Information shown ::
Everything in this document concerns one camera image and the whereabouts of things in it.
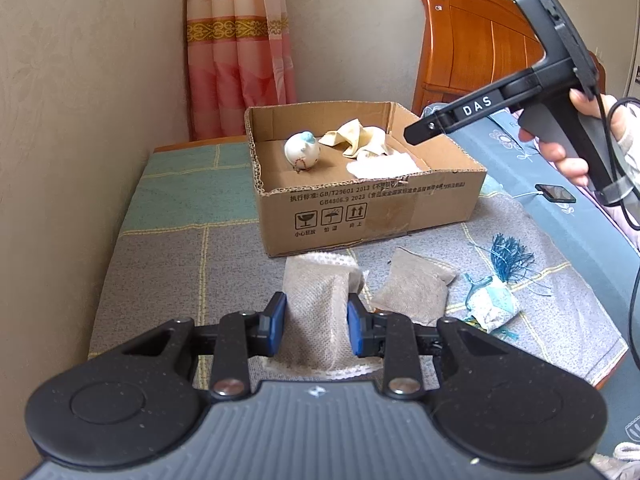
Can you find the cardboard box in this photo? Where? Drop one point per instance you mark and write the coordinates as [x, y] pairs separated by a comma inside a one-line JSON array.
[[340, 220]]

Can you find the pink patterned curtain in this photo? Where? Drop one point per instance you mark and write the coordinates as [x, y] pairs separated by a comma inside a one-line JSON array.
[[235, 60]]

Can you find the black smartphone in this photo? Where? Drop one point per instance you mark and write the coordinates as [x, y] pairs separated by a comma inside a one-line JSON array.
[[557, 193]]

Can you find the blue patterned sachet with tassel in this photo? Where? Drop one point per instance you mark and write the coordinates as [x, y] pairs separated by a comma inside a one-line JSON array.
[[492, 305]]

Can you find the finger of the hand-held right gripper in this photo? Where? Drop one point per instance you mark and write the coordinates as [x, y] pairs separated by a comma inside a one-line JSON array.
[[425, 129]]

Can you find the cream cloth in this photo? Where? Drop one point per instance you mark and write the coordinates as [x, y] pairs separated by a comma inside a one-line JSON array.
[[360, 137]]

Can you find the blue floral bedsheet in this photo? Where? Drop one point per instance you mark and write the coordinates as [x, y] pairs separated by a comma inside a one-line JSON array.
[[500, 160]]

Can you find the grey and green plaid blanket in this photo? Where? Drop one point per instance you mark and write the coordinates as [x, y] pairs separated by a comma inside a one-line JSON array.
[[165, 240]]

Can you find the wooden bed headboard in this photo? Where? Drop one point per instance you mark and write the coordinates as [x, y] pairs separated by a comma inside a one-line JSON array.
[[465, 45]]

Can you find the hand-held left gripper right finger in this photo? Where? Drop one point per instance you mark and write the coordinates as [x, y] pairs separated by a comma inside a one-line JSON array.
[[356, 325]]

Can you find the person's right hand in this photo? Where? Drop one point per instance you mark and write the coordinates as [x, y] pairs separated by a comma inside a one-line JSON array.
[[565, 162]]

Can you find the white cloth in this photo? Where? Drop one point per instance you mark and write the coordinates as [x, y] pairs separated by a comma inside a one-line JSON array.
[[385, 165]]

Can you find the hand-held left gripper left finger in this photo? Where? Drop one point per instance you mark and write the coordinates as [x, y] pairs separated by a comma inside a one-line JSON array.
[[277, 322]]

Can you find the blue and white plush toy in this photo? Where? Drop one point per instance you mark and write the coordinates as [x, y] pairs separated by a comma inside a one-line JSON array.
[[300, 152]]

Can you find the white knitted garment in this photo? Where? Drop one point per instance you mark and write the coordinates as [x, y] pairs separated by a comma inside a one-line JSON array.
[[622, 460]]

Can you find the grey sachet bag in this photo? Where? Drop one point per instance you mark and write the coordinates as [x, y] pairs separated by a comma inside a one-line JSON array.
[[315, 300], [412, 287]]

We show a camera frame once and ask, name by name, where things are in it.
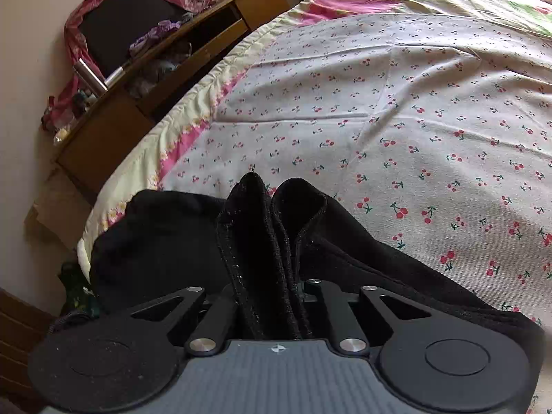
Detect purple cloth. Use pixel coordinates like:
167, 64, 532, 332
129, 12, 196, 58

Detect brown cardboard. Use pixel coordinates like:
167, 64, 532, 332
23, 168, 94, 252

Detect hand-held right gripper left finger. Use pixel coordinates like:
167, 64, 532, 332
129, 285, 240, 358

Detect cherry print bed sheet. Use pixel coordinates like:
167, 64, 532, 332
157, 11, 552, 329

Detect black monitor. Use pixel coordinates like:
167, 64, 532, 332
78, 0, 187, 77

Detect green patterned bag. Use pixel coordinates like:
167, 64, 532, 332
58, 261, 102, 316

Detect clothes in desk shelf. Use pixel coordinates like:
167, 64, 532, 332
127, 43, 196, 101

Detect wooden desk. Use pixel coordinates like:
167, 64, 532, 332
54, 0, 290, 196

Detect brown wooden cabinet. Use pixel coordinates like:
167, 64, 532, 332
0, 289, 58, 400

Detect metal flask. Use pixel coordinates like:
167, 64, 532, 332
72, 58, 108, 96

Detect black pants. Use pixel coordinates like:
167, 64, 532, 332
88, 171, 546, 402

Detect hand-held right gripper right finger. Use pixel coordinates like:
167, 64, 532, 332
302, 278, 434, 357

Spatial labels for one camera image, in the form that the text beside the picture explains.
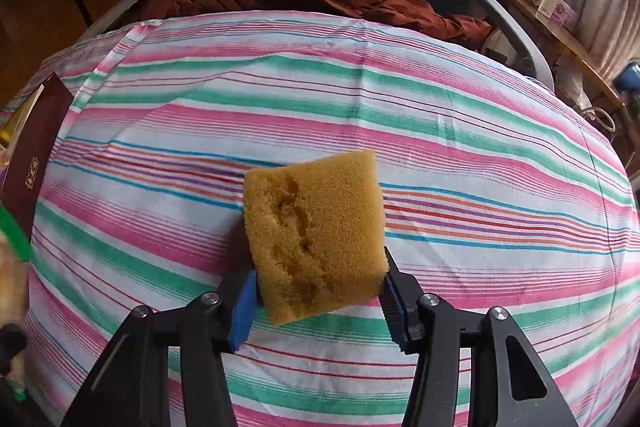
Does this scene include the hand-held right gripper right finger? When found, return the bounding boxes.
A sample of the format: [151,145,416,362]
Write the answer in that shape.
[380,247,581,427]

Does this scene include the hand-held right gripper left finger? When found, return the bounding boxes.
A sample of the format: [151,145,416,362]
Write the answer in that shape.
[60,269,259,427]

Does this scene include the green yellow packet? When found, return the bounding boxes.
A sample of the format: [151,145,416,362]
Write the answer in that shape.
[0,202,32,323]

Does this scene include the yellow sponge block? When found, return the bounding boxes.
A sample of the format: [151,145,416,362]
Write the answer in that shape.
[243,150,391,327]

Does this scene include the maroon box with gold lining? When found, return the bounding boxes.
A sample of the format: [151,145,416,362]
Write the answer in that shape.
[0,72,76,238]

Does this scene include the wooden side desk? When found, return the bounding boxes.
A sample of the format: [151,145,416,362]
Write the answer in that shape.
[490,0,640,148]

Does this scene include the blue round item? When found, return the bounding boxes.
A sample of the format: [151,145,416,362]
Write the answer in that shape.
[614,62,640,94]

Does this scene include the pink box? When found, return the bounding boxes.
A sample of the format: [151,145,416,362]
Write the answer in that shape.
[550,0,579,30]

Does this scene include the patterned curtain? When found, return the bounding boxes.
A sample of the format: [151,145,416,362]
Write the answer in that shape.
[575,0,640,78]

Exercise brief :: When you transcribe these entries, keep every word exact and drop the pictures.

The completed task ::
Everything in this document concerns one camera image and the whereabouts of things in it.
Can you find the cardboard box in this photo? Where? Drop one point per instance you mark and write the coordinates as [x, y] pairs separated by a comma inside a one-line JSON array.
[[340, 220]]

Can you find the pink patterned curtain in this photo? Where? Drop one point per instance you mark and write the coordinates as [x, y] pairs separated by a comma inside a one-line JSON array.
[[235, 60]]

Can you find the black smartphone in this photo? Where? Drop one point per instance you mark and write the coordinates as [x, y] pairs separated by a comma inside a one-line JSON array.
[[557, 193]]

Can you find the blue patterned sachet with tassel in this photo? Where? Drop one point per instance you mark and write the coordinates as [x, y] pairs separated by a comma inside a one-line JSON array.
[[492, 305]]

Can you find the finger of the hand-held right gripper in this photo? Where? Drop one point per instance you mark and write the coordinates as [x, y] pairs separated by a comma inside a one-line JSON array.
[[425, 129]]

Can you find the cream cloth in this photo? Where? Drop one point per instance you mark and write the coordinates as [x, y] pairs separated by a comma inside a one-line JSON array.
[[360, 137]]

Can you find the blue floral bedsheet in this photo? Where? Drop one point per instance you mark and write the coordinates as [x, y] pairs separated by a comma inside a one-line JSON array.
[[500, 160]]

Can you find the grey and green plaid blanket in this photo? Where? Drop one point per instance you mark and write the coordinates as [x, y] pairs separated by a comma inside a one-line JSON array.
[[165, 240]]

Can you find the wooden bed headboard in this photo? Where? Drop one point per instance you mark and write the coordinates as [x, y] pairs separated by a comma inside a one-line JSON array.
[[465, 45]]

Can you find the hand-held left gripper right finger in this photo? Where? Drop one point per instance you mark and write the coordinates as [x, y] pairs separated by a comma inside a one-line JSON array.
[[356, 325]]

Can you find the person's right hand in this photo? Where? Drop one point per instance you mark and write the coordinates as [x, y] pairs separated by a comma inside a one-line JSON array.
[[565, 162]]

Can you find the white cloth in this photo? Where? Drop one point per instance you mark and write the coordinates as [x, y] pairs separated by a comma inside a one-line JSON array.
[[385, 165]]

Can you find the hand-held left gripper left finger in this photo? Where? Drop one point per instance you mark and write the coordinates as [x, y] pairs separated by a comma inside a one-line JSON array.
[[277, 322]]

Can you find the blue and white plush toy in this photo? Where? Drop one point per instance you mark and write the coordinates as [x, y] pairs separated by a comma inside a one-line JSON array.
[[300, 152]]

Can you find the white knitted garment in this photo? Where? Drop one point per instance you mark and write the coordinates as [x, y] pairs separated by a comma inside a one-line JSON array.
[[622, 460]]

Can you find the grey sachet bag in this photo? Where? Drop one point per instance you mark and write the coordinates as [x, y] pairs separated by a comma inside a one-line JSON array.
[[315, 300], [412, 287]]

We show a camera frame once and ask, name by name, where things are in it.
Detect purple cloth. Use pixel coordinates like:
167, 64, 532, 332
129, 12, 196, 58

Detect brown cardboard. Use pixel coordinates like:
167, 64, 532, 332
23, 168, 94, 252

Detect hand-held right gripper left finger. Use pixel coordinates like:
167, 64, 532, 332
129, 285, 240, 358

Detect cherry print bed sheet. Use pixel coordinates like:
167, 64, 532, 332
157, 11, 552, 329

Detect black monitor. Use pixel coordinates like:
167, 64, 532, 332
78, 0, 187, 77

Detect green patterned bag. Use pixel coordinates like:
167, 64, 532, 332
58, 261, 102, 316

Detect clothes in desk shelf. Use pixel coordinates like:
167, 64, 532, 332
127, 43, 196, 101

Detect wooden desk. Use pixel coordinates like:
167, 64, 532, 332
54, 0, 290, 196

Detect brown wooden cabinet. Use pixel coordinates like:
167, 64, 532, 332
0, 289, 58, 400

Detect metal flask. Use pixel coordinates like:
167, 64, 532, 332
72, 58, 108, 96

Detect black pants. Use pixel coordinates like:
167, 64, 532, 332
88, 171, 546, 402

Detect hand-held right gripper right finger. Use pixel coordinates like:
167, 64, 532, 332
302, 278, 434, 357

Spatial labels for one camera image, in the form that the text beside the picture explains.
Does this scene include the hand-held right gripper right finger? When found, return the bounding boxes.
A sample of the format: [151,145,416,362]
Write the answer in that shape.
[380,247,581,427]

Does this scene include the hand-held right gripper left finger? When found, return the bounding boxes.
A sample of the format: [151,145,416,362]
Write the answer in that shape.
[60,269,259,427]

Does this scene include the green yellow packet? When found, return the bounding boxes.
A sample of the format: [151,145,416,362]
Write the answer in that shape.
[0,202,32,323]

Does this scene include the yellow sponge block? When found, return the bounding boxes.
A sample of the format: [151,145,416,362]
Write the answer in that shape.
[243,150,391,327]

Does this scene include the maroon box with gold lining? When found, return the bounding boxes.
A sample of the format: [151,145,416,362]
Write the answer in that shape.
[0,72,76,238]

Does this scene include the wooden side desk? When found, return the bounding boxes.
A sample of the format: [151,145,416,362]
Write the answer in that shape.
[490,0,640,148]

Does this scene include the blue round item? When found, return the bounding boxes.
A sample of the format: [151,145,416,362]
Write the answer in that shape.
[614,62,640,94]

Does this scene include the pink box? When found, return the bounding boxes.
A sample of the format: [151,145,416,362]
Write the answer in that shape.
[550,0,579,30]

Does this scene include the patterned curtain? When found, return the bounding boxes.
A sample of the format: [151,145,416,362]
Write the answer in that shape.
[575,0,640,78]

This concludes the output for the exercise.